POWER LINE CARRIER COMMUNICATION is the technology which is used to communicate between electric substations through existing electrical cables .
POWER LINE CARRIER COMMUNICATION is mainly used for telecommunication, tele-monitoring and tele-protection between electric substations through power lines at high voltages. The data can be transfer at 9.6Kbits/sec over many miles of electrical cable.
In PLCC the higher mechanical strength and insulation level of high voltage power lines result in increased reliability of communication and lower attenuation over long-distance.
Since telephone communication system can not be directly connected to the high voltage lines, suitably designed coupling devices have to be employed.
Coupling devices consists of high voltage capacitors in conjunction with suitable line matching units(LMU’s) for line impedance matching to that of the co-axial cable connecting the unit to the PLC transmit-receive equipment.
Carrier currents used for communication have to be prevented from entering the power equipment used in GSS as this would results in complete loss of power system.
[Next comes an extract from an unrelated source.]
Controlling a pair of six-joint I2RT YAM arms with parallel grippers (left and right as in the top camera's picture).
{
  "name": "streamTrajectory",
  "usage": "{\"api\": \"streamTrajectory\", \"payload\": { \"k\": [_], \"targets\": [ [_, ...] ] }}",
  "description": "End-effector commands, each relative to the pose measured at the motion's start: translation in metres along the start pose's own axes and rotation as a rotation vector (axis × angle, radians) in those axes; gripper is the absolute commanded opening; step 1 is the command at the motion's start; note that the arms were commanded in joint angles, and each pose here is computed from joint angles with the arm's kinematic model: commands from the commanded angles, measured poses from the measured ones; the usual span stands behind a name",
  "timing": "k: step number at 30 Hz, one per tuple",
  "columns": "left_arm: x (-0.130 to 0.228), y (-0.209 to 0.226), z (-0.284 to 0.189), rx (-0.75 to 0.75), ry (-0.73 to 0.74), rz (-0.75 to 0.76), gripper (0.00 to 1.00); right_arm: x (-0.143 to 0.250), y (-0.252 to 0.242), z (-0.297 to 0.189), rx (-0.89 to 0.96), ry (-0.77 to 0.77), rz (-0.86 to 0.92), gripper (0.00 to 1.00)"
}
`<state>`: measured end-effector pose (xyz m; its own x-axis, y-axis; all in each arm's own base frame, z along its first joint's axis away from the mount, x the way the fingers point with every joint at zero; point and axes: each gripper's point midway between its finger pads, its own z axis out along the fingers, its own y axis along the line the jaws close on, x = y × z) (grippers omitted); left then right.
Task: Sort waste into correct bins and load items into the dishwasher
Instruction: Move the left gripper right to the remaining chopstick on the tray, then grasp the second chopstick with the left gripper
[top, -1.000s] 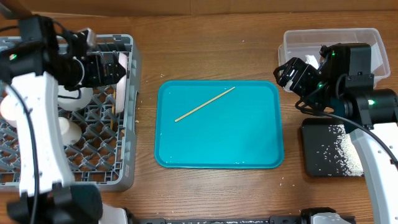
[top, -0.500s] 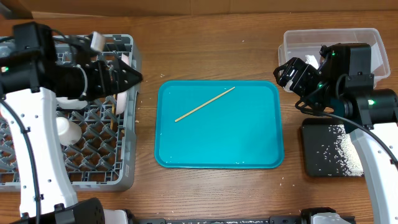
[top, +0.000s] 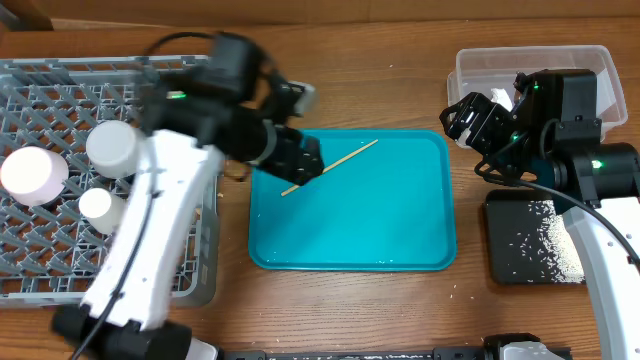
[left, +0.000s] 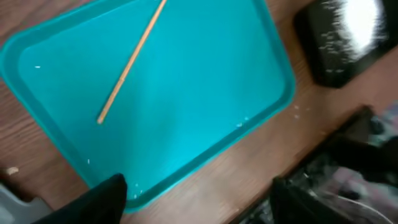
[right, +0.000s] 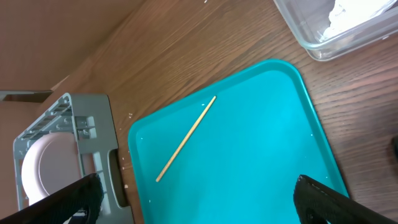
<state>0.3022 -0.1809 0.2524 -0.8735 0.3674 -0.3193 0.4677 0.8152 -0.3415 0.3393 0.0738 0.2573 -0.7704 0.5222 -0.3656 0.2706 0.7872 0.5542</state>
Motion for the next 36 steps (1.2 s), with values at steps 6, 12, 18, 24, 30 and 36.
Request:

Wave traps – (WT’s) are used between the transmission line and the power stations to avoid carrier power dislocation in the power plant and cross talk with other power line carrier circuits connected to the same power station.
WT’s also ensure proper operating conditions and signal levels at the PLCC transmit receive equipment irrespective of switching conditions of the power circuits and equipment in the station.
A wave trap must satisfy the following requirements:
1) It must block the carrier currents. By blocking, we mean that the track should attenuate the H.F. signals by at least 8 to 10 dB.
2) It must carry the power frequency current safely during normal operation as well as during short circuit fault conditions.
1. No separate wires are needed for communication purposes, as the power lines themselves carry power as well as communication signals. Hence the cost is less.
2. Power lines have appreciably higher mechanical strength compared with ordinary lines. They would normally remain unaffected under the conditions, which might seriously damage telephone lines.
3. Power lines usually provide the shortest route between the power stations.
4. Power lines have large cross-sectional area resulting in very low resistance per unit length. Consequently carrier signals suffer much less attenuation than when they travel on telephone lines of equal lengths.
5. Power lines are well insulated to provide only negligible leakage between conductors and ground even in adverse weather conditions
6. Largest spacing between conductors reduces capacitance, which results in smaller attenuation at high frequencies. The large spacing also reduces the cross talk to a considerable extent.